Ciemne chmury zbierają się nad Stevenem Zhangiem, który w niedalekiej przyszłości będzie musiał bronić się przed atakami chińskich instytucji finansowych. Owe instytucje mają być gotowe do wykonania wyroku sądu z lipca ubiegłego roku.
Takie informacje podaje dzisiaj Milano Finanza, które dodaje, że prezydent Interu zalegał z płatnościami wobec chińskich instytucji bankowych na kwotę 250 milionów euro w związku z kredytami i obligacjami. Posunięcie instytucji bankowych może mieć również reperkusje dla Interu. Gdyby wyrok sądu z Hongkongu został uznany również we Włoszech, w rzeczywistości chińscy wierzyciele mieliby zielone światło, aby dostać w swoje ręce wszelkie aktywa Stevena Zhanga we Włoszech, w tym Inter. Ponadto owe instytucje finansowe nie rezygnują z pozwu złożonego w sądzie cywilnym, w którym domagają się unieważnienia protokołu z posiedzenia zarządu Interu, podczas którego ustalono, że Steven Zhang nie otrzymuje żadnego wynagrodzenia za pełnienie funkcji prezydenta mediolańskieg klubu.
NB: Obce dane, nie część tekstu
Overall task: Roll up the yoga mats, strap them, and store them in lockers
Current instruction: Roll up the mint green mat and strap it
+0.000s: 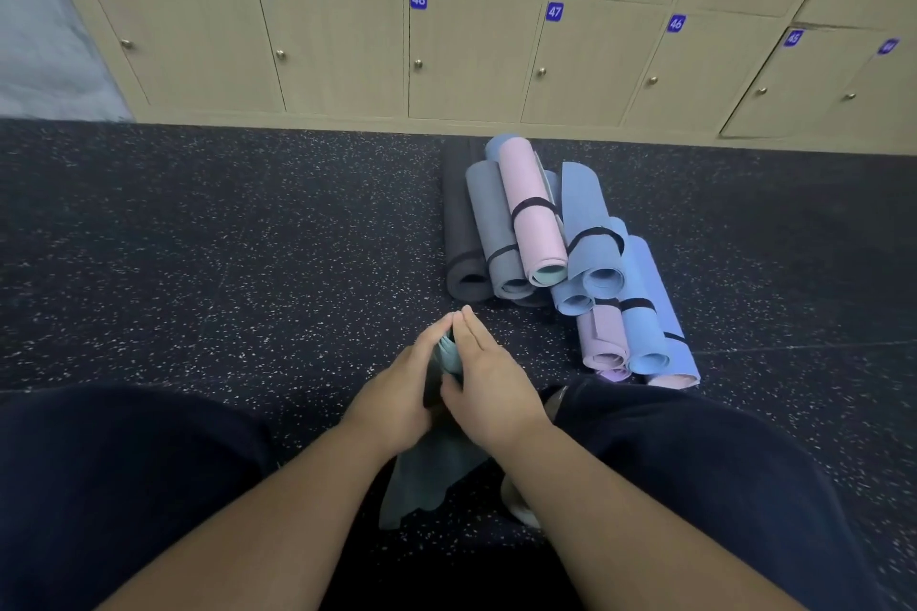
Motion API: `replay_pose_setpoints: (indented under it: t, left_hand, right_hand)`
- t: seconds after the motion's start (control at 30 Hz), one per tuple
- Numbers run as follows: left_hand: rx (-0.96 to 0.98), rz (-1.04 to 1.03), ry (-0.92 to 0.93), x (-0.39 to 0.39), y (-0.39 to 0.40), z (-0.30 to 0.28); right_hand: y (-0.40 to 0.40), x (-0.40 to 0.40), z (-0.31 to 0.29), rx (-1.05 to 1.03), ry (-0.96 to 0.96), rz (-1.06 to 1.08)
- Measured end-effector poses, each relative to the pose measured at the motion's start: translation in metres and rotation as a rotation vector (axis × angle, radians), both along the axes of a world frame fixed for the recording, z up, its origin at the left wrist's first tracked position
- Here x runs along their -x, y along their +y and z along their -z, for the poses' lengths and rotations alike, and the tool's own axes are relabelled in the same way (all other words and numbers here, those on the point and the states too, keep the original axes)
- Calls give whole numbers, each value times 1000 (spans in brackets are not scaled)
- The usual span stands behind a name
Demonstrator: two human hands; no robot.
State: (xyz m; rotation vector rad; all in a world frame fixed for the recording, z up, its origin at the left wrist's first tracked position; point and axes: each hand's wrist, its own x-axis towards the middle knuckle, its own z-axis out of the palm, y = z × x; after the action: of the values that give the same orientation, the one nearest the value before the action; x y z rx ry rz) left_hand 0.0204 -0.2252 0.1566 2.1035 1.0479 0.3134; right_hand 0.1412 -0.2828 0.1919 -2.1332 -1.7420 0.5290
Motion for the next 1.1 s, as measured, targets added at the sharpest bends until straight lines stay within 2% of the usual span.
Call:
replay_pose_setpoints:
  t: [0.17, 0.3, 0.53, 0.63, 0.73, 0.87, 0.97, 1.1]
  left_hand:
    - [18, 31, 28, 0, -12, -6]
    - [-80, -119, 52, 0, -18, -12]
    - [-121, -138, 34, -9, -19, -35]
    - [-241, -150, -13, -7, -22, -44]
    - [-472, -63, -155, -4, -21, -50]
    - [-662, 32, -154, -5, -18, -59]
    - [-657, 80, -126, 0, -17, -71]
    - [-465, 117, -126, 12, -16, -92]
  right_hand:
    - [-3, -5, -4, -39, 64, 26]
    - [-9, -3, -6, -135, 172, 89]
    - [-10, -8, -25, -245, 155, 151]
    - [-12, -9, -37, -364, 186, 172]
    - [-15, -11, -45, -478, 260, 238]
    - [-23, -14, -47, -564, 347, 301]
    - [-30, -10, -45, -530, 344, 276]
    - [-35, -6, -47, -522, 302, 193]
W tej sprawie głos zabrali także dziennikarze Calcio e Finanza. Na łamach włoskiego portalu można przeczytać:
- Petycja instytucji została przydzielona Specjalistycznej Sekcji dla Spółek Sądu w Mediolanie. Pierwsza rozprawa, początkowo zaplanowana na 8 marca, została przeniesiona na 19 kwietnia. Łącznie siedem chińskich banków ma roszczenia wobec Stevena Zhanga. Instytucją wiodącą jest China Construction Bank, jeden z czterech państwowych gigantów bankowych Chińskiej Republiki Ludowej.